Work task:
A word-for-word transcription of the whole listing is required.

Data extract:

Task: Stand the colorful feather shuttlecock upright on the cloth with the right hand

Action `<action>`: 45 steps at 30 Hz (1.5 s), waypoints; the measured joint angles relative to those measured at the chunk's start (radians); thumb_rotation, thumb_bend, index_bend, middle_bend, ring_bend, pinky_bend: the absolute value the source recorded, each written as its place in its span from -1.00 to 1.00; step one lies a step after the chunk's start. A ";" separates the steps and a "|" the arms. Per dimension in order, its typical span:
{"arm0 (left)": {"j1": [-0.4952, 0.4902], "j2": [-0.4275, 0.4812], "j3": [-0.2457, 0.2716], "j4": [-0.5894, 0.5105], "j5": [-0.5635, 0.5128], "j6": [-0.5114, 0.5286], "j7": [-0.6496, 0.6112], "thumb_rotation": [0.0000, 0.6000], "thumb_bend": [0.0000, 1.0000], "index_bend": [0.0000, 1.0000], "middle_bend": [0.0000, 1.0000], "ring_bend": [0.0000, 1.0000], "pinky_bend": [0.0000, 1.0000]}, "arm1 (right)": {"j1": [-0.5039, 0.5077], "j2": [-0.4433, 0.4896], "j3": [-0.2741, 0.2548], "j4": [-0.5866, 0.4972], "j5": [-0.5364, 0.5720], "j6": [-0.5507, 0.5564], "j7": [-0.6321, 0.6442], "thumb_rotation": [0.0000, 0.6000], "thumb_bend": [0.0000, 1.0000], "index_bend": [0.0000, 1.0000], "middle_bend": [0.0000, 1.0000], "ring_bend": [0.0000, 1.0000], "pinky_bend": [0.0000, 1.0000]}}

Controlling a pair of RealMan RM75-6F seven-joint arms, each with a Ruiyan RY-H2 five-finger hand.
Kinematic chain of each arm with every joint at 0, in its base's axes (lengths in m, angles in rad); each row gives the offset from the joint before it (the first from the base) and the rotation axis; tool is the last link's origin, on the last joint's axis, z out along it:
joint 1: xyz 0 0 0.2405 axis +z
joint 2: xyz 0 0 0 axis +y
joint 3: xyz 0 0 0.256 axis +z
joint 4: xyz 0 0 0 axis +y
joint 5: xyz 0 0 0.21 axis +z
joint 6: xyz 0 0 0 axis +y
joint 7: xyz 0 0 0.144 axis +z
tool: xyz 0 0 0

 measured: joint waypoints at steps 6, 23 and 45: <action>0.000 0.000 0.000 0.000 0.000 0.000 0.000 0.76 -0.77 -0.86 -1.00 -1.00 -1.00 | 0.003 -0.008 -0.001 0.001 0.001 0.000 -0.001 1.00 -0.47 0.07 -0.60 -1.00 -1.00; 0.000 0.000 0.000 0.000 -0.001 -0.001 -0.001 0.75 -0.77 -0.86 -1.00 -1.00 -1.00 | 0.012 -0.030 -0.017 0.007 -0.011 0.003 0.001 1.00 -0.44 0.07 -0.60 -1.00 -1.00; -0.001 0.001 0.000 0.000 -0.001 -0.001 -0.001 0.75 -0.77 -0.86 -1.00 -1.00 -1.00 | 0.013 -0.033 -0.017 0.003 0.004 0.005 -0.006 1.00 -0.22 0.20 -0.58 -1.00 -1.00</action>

Result:
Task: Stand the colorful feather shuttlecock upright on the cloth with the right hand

Action `<action>`: 45 steps at 30 Hz (1.5 s), waypoints; the measured joint angles relative to those measured at the chunk's start (radians); thumb_rotation, thumb_bend, index_bend, middle_bend, ring_bend, pinky_bend: the absolute value the source recorded, each written as its place in its span from -1.00 to 1.00; step one lies a step after the chunk's start. A ";" separates the steps and a "|" the arms. Per dimension in order, its typical span:
{"arm0 (left)": {"j1": [-0.4952, 0.4902], "j2": [-0.4275, 0.4812], "j3": [-0.2457, 0.2716], "j4": [-0.5894, 0.5105], "j5": [-0.5635, 0.5128], "j6": [-0.5114, 0.5286], "j7": [-0.6496, 0.6112], "thumb_rotation": [0.0000, 0.6000], "thumb_bend": [0.0000, 1.0000], "index_bend": [0.0000, 1.0000], "middle_bend": [0.0000, 1.0000], "ring_bend": [0.0000, 1.0000], "pinky_bend": [0.0000, 1.0000]}, "arm1 (right)": {"j1": [-0.5039, 0.5077], "j2": [-0.4433, 0.4896], "j3": [-0.2741, 0.2548], "j4": [-0.5866, 0.4972], "j5": [-0.5364, 0.5720], "j6": [-0.5507, 0.5564], "j7": [-0.6321, 0.6442], "thumb_rotation": [0.0000, 0.6000], "thumb_bend": [0.0000, 1.0000], "index_bend": [0.0000, 1.0000], "middle_bend": [0.0000, 1.0000], "ring_bend": [0.0000, 1.0000], "pinky_bend": [0.0000, 1.0000]}}

Controlling a pair of RealMan RM75-6F seven-joint arms, each with a Ruiyan RY-H2 five-finger hand.
Kinematic chain of each arm with every joint at 0, in its base's axes (lengths in m, angles in rad); each row gives the offset from the joint before it (the first from the base) and the rotation axis; tool is the last link's origin, on the last joint's axis, z out along it:
joint 1: xyz 0 0 0.2405 axis +z
joint 2: xyz 0 0 0 axis +y
joint 3: xyz 0 0 0.256 axis +z
joint 4: xyz 0 0 0 axis +y
joint 5: xyz 0 0 0.21 axis +z
joint 6: xyz 0 0 0 axis +y
joint 7: xyz 0 0 0.144 axis +z
tool: xyz 0 0 0

 measured: joint waypoints at steps 6, 23 and 45: <action>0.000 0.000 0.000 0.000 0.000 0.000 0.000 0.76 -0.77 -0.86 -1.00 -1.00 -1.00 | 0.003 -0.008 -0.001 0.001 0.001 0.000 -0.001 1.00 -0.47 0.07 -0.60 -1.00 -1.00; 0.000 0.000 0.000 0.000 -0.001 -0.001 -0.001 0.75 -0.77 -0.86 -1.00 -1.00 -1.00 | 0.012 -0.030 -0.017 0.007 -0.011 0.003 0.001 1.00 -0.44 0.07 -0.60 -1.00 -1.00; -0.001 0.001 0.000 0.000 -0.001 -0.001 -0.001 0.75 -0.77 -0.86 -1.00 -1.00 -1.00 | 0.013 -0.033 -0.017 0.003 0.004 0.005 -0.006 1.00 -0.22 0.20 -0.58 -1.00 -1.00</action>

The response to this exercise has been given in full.